One elderly man rambled on about different spots he’s been, spanning nearly forty years. Others talked about different times they were lifted on different substances. A few argued about which prison was better and the privileges offered there.

The most bizarre moment was a nineteen year old kid with his face to the bars of the cell, his baby fat spilling out into the gaps as a he screamed a call, “Woo, Woo…Woo, Woo.” It was a call to his brothers in arms. His high-pitched voice sounded like a wounded child weeping.

Men in beige robes and shower shoes began to file through in single file lines. They made their way to the barber’s chair in one corner of the long room. Then they were made to go to the shower stalls on the other end. Once they were bald and clean they were escorted one by one to see a mental health counselor. Before they were allowed to enter the escorting officer told each man to close their legs and remain seated.

The door to that brightly lit room remained open as the counselor asked a host of questions, “Do you feel like you’re going to hurt yourself? Do you feel anyone else is going to harm you?”
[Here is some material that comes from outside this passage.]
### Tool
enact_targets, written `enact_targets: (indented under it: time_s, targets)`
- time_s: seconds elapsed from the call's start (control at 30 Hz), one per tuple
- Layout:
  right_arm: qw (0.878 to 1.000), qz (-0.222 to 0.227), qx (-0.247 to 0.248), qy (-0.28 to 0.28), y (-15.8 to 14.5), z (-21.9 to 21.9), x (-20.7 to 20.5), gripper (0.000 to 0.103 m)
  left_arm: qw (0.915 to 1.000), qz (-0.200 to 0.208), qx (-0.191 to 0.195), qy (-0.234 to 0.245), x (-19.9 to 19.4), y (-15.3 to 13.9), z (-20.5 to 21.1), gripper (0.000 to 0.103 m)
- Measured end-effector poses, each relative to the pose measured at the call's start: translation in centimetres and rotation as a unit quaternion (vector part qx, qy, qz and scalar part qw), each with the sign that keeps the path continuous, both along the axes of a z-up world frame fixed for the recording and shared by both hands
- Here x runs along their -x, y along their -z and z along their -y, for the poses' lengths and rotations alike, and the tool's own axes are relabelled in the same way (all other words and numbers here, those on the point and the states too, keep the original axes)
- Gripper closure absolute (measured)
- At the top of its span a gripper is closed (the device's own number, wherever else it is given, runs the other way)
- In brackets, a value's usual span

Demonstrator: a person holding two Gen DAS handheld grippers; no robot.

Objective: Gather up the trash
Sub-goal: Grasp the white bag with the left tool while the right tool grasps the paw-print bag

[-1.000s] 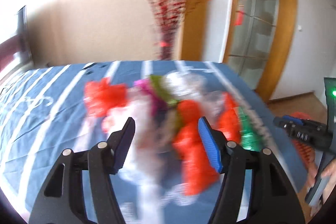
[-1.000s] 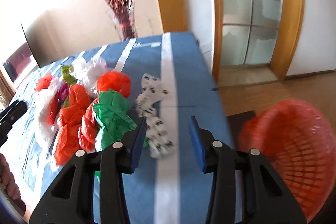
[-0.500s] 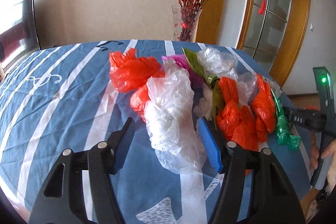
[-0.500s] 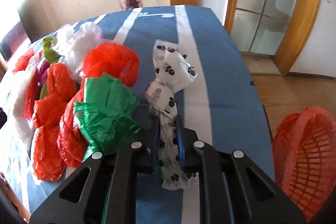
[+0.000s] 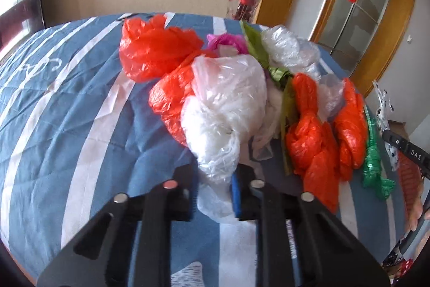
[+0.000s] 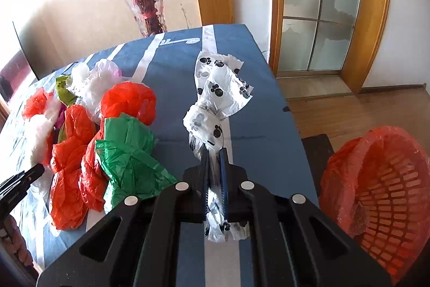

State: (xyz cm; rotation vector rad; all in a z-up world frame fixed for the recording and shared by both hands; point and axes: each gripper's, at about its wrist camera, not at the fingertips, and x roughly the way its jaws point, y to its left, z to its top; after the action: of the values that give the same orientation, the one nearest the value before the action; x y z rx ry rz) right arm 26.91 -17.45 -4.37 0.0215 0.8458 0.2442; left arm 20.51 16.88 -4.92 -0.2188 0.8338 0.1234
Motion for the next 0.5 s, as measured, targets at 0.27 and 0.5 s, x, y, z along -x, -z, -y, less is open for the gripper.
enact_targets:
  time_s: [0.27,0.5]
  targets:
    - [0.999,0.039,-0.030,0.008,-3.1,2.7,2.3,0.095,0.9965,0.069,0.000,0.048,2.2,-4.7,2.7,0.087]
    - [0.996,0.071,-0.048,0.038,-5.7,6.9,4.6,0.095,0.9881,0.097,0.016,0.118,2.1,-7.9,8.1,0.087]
The bullpen continued to fill up. One officer noticing this kindly opened the adjacent holding cell. I nearly dragged Brian’s large frame over with me. There was more room and a toilet. Nature was calling. I asked Brian to move with me to the restroom. He turned his back as I went, and I as he. A four-foot concrete wall was the only privacy we were afforded. A small fun house mirror hung above the steel sink. I looked in to it hoping part of me still remained.

More men came from all parts of the state. The cages were full of all different ages and races. The elders were given a seat. Brian and I stood as much as possible, preparing for the long trip ahead.

Finally we were told to move out. Before I was called I asked one of the porters to pass a message on to two old friends that I knew were there among the small population. I had joy in making a connection in an unfamiliar place.

One by one we were unshackled from our partners and given individual ankle shackles. We headed out in the frigid temperatures in the thin state issued jacket to make the second part of our days journey.

On this van we all had a window seat. The officer at the front gave a speech, “You’ll be stopping in Auburn for an overnight stay. It’s a two and a half hour trip if we don’t get into any mess like on the way down here.” The pudgy officer chuckled and continued, “The bathroom is for pissin only, PISSIN ONLY” he elaborated. “And make sure you close the lid. I don’t want to smell that crap! Oh, and this is a quiet bus. No talking!” he added.

After a sergeant boarded the driver pulled off. The snow fall was heavy that late afternoon. I had hoped to be in Elmira that evening. That wasn’t the case. Instead I was going to be staying the night in what is called “The Roach Motel.”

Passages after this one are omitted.